▶ Task item:
Exactly as they stand, copy the lines from the one containing "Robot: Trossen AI" to the final line of the data; leave out the pictures.

▶ Recorded information:
§ §
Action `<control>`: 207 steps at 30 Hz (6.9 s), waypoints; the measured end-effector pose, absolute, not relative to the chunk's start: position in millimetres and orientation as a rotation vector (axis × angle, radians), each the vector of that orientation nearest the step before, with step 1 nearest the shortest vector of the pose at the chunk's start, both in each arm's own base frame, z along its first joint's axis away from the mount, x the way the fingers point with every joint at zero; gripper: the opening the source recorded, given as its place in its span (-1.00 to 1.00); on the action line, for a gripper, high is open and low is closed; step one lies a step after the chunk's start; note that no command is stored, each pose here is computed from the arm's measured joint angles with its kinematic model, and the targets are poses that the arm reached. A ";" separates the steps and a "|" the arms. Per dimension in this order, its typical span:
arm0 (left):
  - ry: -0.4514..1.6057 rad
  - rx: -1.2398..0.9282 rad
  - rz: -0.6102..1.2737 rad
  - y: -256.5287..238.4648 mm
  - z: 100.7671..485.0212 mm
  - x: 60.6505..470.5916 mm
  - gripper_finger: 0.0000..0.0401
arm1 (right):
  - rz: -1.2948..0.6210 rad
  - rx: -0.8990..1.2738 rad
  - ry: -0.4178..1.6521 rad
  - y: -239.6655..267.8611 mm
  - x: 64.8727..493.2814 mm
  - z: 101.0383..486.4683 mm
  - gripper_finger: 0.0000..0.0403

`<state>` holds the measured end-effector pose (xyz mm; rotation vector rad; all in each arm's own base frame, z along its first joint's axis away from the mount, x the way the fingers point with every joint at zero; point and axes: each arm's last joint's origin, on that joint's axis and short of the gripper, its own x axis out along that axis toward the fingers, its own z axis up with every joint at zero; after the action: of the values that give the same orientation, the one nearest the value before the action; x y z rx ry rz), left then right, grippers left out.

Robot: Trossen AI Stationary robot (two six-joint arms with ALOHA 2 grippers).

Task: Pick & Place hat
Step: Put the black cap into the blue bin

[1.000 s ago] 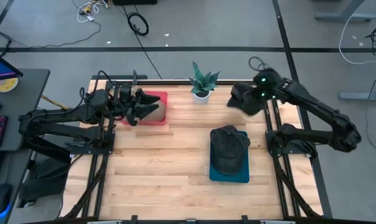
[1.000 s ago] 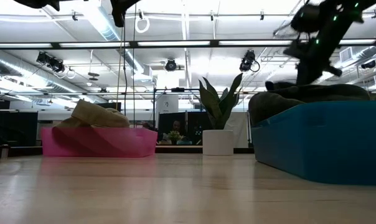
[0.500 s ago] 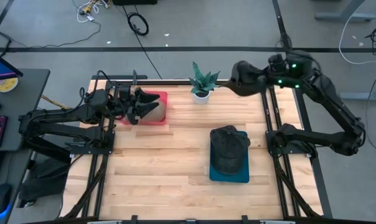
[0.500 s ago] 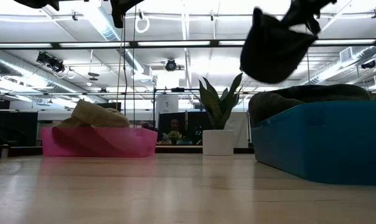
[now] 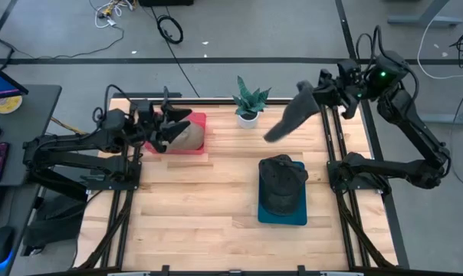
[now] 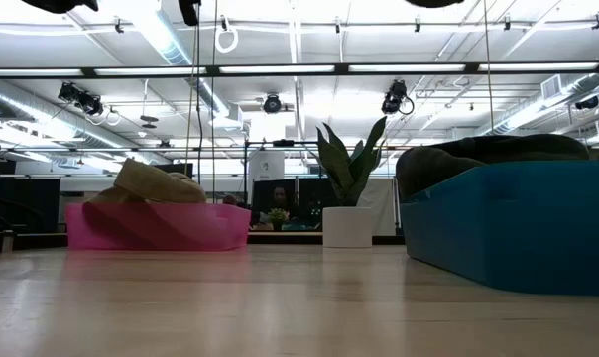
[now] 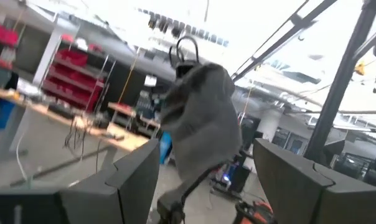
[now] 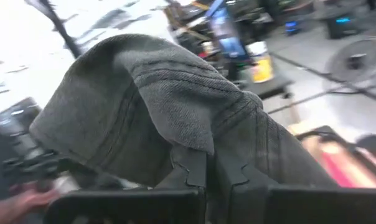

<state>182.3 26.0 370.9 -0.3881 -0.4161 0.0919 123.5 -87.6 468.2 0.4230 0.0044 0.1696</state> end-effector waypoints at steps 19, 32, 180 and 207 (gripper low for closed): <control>-0.521 -0.258 0.075 25.8 378.5 185.5 0.29 | 0.553 0.449 0.040 -86.0 206.3 459.1 -1.00; -0.483 -0.077 0.037 17.0 373.0 235.4 0.29 | 0.484 0.533 -0.258 -98.9 235.6 474.7 -1.00; 0.351 1.067 0.613 -69.0 394.5 299.7 -0.95 | 0.570 1.292 0.043 -138.1 249.1 453.7 -0.54; 0.208 0.486 0.857 -74.3 394.1 292.8 0.32 | 0.542 1.169 0.001 -138.1 236.7 459.8 -0.98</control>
<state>292.8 -74.3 394.1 0.4860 0.2075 0.8570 236.7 -138.1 459.8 1.1695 0.0010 0.5418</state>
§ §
▶ Result:
Robot: Trossen AI Stationary robot (two six-joint arms with ALOHA 2 grippers).

Task: Pick & Place hat
Step: Put the black cap into the blue bin

[1.000 s ago] 
[1.000 s ago] 
[0.500 s ago] 
[0.500 s ago] 
[now] 
[now] 
[now] 
[now] 

<state>182.3 26.0 370.9 -0.3881 -0.4161 0.0919 123.5 -87.6 468.2 0.4230 0.0044 0.1696</state> end-effector waypoints at steps 19, 32, 180 and 207 (gripper low for closed): <control>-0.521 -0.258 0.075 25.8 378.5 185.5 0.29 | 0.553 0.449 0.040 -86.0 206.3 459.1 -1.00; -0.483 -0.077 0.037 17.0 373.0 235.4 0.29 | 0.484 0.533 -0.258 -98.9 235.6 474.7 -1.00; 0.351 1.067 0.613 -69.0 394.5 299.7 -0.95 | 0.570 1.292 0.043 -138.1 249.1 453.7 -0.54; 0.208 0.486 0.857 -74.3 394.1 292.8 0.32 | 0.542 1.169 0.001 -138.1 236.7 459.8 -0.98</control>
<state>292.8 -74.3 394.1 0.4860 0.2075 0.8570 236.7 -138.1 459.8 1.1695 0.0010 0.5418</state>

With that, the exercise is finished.